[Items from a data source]
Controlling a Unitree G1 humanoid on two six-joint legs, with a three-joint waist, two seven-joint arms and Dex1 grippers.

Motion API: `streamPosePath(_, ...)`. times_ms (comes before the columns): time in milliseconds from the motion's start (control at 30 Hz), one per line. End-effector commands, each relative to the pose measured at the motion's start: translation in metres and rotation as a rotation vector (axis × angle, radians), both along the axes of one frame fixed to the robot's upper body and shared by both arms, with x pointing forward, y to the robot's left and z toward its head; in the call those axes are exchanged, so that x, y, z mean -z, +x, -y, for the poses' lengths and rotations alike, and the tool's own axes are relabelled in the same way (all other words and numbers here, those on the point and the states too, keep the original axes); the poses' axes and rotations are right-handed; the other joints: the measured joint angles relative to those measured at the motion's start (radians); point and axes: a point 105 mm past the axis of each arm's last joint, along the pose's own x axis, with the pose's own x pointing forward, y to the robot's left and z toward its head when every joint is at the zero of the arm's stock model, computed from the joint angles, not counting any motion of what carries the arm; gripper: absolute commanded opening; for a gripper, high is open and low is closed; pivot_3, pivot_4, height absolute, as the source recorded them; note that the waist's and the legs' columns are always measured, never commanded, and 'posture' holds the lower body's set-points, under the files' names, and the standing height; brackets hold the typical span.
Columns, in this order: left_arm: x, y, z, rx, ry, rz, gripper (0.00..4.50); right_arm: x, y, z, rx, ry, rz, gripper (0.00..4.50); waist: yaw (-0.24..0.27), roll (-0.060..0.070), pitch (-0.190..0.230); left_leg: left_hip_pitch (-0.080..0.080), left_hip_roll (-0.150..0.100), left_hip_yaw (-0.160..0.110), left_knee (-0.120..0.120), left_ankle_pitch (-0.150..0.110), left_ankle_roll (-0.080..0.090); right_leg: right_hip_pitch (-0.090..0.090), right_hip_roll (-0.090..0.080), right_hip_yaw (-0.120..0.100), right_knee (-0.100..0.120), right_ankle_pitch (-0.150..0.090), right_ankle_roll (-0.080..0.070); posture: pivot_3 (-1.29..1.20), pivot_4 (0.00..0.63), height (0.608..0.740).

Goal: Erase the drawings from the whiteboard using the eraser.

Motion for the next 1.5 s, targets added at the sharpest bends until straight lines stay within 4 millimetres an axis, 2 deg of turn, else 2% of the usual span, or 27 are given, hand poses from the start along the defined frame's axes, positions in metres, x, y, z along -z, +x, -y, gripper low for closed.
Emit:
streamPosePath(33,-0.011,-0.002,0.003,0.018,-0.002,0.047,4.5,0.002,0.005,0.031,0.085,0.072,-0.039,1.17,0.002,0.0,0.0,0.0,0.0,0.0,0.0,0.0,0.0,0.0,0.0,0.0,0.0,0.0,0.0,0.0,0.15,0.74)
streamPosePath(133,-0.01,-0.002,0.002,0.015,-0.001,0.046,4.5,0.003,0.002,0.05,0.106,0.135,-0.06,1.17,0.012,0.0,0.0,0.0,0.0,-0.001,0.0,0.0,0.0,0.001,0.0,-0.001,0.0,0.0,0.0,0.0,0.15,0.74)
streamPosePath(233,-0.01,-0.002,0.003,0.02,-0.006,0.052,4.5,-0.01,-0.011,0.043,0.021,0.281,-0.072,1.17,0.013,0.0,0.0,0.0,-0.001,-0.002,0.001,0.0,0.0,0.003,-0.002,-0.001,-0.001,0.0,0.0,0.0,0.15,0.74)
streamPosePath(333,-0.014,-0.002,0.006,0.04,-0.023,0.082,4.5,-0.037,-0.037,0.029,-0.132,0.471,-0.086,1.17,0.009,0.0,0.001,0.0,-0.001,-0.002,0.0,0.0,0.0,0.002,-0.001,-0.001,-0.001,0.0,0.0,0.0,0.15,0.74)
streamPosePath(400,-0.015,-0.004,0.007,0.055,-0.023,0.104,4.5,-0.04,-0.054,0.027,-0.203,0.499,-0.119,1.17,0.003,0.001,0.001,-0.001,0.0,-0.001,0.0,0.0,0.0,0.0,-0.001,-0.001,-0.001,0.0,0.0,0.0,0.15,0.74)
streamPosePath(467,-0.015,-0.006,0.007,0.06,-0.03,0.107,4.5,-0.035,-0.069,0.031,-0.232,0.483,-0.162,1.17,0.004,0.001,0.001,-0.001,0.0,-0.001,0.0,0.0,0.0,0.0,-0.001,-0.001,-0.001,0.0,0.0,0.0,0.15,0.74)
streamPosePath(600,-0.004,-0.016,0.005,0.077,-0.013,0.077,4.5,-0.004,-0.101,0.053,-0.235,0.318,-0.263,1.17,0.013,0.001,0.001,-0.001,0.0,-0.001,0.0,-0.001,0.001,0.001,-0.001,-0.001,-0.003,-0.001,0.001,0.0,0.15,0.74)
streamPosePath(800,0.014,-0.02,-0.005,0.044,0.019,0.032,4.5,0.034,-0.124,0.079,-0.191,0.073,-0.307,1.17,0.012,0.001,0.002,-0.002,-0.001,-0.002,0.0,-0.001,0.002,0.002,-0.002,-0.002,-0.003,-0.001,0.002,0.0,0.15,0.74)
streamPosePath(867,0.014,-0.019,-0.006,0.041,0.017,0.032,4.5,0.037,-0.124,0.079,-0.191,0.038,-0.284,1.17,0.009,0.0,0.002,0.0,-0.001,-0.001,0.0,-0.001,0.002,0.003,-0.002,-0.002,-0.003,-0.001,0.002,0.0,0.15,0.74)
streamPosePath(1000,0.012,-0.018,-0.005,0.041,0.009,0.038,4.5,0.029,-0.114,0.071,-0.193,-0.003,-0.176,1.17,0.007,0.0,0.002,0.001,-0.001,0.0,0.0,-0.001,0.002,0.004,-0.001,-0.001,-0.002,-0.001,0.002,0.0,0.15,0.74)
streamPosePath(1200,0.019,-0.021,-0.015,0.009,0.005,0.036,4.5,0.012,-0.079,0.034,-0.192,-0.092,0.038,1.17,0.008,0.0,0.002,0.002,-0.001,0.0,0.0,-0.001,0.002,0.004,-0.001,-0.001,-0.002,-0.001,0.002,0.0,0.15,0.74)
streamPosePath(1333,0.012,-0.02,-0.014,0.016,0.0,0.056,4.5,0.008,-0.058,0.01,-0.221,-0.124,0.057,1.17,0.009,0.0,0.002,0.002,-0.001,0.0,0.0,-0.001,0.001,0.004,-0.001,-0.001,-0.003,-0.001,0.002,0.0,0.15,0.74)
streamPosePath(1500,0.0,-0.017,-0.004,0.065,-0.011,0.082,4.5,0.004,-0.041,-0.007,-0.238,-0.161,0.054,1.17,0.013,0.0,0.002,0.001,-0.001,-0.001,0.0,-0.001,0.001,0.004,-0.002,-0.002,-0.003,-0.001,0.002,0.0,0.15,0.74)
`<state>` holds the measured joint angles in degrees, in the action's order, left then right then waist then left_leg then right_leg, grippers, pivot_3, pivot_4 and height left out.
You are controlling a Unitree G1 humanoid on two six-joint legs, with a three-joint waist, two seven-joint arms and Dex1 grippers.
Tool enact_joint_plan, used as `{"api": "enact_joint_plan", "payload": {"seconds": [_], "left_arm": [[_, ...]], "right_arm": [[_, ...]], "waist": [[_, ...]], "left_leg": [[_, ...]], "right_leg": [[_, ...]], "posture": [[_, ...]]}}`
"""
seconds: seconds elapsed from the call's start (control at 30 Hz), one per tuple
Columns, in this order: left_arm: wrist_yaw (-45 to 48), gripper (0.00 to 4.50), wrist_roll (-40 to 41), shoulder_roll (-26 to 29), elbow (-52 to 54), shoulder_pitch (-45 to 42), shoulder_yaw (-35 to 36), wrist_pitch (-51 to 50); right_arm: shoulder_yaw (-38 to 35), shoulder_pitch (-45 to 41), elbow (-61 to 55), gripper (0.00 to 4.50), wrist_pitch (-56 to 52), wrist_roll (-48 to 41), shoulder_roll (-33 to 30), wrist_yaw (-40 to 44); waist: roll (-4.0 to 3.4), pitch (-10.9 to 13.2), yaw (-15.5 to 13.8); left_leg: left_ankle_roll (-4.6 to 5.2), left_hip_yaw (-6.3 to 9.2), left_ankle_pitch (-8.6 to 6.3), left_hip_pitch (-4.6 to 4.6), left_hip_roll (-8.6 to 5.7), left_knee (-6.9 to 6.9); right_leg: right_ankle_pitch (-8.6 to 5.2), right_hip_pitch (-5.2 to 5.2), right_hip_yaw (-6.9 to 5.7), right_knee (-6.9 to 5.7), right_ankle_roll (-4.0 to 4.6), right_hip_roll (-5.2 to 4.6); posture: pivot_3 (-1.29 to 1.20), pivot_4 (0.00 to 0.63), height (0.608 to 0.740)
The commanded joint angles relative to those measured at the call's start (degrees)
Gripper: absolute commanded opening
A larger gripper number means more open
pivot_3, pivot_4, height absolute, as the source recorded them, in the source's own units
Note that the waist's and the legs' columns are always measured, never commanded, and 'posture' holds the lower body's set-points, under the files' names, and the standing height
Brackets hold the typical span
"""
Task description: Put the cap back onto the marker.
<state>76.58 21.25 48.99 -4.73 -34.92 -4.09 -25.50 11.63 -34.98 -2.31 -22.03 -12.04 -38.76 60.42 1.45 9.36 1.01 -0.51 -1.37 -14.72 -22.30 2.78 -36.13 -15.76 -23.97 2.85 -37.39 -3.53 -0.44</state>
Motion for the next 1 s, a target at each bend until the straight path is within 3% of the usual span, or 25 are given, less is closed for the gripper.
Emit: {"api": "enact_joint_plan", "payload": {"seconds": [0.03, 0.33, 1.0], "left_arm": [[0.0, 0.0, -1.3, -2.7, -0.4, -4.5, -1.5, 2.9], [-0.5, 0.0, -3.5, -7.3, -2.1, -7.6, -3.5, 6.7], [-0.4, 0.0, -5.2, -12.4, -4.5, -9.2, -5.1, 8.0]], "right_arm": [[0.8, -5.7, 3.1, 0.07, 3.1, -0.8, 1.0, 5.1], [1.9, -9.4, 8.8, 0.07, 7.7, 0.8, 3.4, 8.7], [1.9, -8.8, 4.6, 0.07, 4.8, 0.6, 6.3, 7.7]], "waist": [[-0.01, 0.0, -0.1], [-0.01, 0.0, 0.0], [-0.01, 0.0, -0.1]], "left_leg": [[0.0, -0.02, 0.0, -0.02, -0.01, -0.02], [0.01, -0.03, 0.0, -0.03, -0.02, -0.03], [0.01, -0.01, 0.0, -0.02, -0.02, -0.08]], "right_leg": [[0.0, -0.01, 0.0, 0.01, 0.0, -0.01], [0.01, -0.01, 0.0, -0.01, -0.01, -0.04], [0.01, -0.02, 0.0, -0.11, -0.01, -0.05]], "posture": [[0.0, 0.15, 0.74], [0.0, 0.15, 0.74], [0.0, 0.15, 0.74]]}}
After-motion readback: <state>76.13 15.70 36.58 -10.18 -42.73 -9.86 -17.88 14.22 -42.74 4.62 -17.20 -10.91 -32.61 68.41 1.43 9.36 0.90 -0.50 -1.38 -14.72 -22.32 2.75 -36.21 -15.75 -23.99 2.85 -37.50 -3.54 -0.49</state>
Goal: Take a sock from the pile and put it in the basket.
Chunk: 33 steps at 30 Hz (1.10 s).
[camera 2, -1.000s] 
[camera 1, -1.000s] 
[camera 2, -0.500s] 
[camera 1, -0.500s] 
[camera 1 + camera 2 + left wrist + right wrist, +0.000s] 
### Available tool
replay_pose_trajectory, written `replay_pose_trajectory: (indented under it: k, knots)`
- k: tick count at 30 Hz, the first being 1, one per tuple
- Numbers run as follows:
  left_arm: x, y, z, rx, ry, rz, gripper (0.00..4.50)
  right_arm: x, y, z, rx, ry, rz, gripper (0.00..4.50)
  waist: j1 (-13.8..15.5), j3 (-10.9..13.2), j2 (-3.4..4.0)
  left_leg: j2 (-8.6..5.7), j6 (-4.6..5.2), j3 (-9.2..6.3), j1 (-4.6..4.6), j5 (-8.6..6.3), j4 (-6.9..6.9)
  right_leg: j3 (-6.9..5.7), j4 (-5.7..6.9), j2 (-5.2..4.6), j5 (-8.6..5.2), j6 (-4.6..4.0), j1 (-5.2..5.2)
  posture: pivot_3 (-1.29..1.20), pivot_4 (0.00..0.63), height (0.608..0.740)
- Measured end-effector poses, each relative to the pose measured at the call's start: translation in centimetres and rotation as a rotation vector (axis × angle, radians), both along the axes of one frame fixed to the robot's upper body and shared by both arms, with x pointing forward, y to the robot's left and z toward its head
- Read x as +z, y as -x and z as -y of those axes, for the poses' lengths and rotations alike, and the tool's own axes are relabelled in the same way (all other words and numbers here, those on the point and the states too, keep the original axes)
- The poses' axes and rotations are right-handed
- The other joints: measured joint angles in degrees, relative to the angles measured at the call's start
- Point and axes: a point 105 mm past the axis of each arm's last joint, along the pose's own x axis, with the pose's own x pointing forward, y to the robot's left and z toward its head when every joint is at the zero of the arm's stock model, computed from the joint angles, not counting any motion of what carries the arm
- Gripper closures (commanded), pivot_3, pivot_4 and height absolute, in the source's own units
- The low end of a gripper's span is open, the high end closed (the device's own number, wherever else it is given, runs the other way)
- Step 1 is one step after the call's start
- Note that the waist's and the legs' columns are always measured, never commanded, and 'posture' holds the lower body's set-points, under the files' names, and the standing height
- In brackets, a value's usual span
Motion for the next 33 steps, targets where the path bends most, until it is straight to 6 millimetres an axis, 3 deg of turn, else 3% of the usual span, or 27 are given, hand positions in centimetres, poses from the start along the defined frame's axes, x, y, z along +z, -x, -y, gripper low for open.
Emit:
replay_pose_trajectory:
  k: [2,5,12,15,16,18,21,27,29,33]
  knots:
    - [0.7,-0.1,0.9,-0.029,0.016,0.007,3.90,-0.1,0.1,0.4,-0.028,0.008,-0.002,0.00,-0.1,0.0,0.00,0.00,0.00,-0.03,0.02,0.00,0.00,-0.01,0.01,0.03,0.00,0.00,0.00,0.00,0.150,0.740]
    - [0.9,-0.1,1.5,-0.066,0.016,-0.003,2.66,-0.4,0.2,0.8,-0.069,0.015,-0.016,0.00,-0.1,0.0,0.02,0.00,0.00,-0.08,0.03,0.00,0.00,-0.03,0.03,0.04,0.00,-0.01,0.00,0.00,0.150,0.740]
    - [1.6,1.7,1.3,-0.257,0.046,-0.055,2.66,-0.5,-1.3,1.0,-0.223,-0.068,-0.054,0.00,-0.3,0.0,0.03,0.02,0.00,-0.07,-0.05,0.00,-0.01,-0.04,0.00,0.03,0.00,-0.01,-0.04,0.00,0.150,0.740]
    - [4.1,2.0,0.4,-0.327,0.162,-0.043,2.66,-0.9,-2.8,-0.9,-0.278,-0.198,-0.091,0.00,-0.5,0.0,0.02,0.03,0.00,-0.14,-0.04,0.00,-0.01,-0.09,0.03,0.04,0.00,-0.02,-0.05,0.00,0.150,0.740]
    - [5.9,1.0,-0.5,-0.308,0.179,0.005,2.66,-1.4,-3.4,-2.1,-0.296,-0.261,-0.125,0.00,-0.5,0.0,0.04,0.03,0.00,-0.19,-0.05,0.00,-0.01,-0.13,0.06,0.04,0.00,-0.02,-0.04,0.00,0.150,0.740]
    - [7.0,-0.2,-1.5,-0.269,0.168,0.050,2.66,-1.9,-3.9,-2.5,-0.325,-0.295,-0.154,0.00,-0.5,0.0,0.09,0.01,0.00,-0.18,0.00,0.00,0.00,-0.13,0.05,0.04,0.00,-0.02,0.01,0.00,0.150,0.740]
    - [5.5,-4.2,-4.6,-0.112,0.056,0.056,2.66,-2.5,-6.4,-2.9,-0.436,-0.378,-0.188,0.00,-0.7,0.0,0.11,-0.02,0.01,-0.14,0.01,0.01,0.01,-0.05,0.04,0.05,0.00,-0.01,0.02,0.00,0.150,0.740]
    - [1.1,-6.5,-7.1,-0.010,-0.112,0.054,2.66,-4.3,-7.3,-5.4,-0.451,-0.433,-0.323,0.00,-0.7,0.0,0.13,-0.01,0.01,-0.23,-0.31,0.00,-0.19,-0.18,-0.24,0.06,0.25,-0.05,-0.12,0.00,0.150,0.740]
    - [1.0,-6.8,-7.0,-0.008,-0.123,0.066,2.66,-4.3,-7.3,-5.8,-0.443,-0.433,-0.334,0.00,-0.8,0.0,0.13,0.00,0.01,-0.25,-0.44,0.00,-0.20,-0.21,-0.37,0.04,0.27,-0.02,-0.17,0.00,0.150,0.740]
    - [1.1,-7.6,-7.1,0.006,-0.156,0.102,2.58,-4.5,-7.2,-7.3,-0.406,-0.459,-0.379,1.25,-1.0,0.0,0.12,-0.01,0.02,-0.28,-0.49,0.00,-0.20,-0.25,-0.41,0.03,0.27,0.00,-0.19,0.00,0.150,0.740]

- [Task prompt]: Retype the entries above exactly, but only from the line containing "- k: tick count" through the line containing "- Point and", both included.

- [Response]:
- k: tick count at 30 Hz, the first being 1, one per tuple
- Numbers run as follows:
  left_arm: x, y, z, rx, ry, rz, gripper (0.00..4.50)
  right_arm: x, y, z, rx, ry, rz, gripper (0.00..4.50)
  waist: j1 (-13.8..15.5), j3 (-10.9..13.2), j2 (-3.4..4.0)
  left_leg: j2 (-8.6..5.7), j6 (-4.6..5.2), j3 (-9.2..6.3), j1 (-4.6..4.6), j5 (-8.6..6.3), j4 (-6.9..6.9)
  right_leg: j3 (-6.9..5.7), j4 (-5.7..6.9), j2 (-5.2..4.6), j5 (-8.6..5.2), j6 (-4.6..4.0), j1 (-5.2..5.2)
  posture: pivot_3 (-1.29..1.20), pivot_4 (0.00..0.63), height (0.608..0.740)
- Measured end-effector poses, each relative to the pose measured at the call's start: translation in centimetres and rotation as a rotation vector (axis × angle, radians), both along the axes of one frame fixed to the robot's upper body and shared by both arms, with x pointing forward, y to the robot's left and z toward its head
- Read x as +z, y as -x and z as -y of those axes, for the poses' lengths and rotations alike, and the tool's own axes are relabelled in the same way (all other words and numbers here, those on the point and the states too, keep the original axes)
- The poses' axes and rotations are right-handed
- The other joints: measured joint angles in degrees, relative to the angles measured at the call's start
- Point and axes: a point 105 mm past the axis of each arm's last joint, along the pose's own x axis, with the pose's own x pointing forward, y to the robot's left and z toward its head when every joint is at the zero of the arm's stock model, computed from the joint angles, not counting any motion of what carries the arm

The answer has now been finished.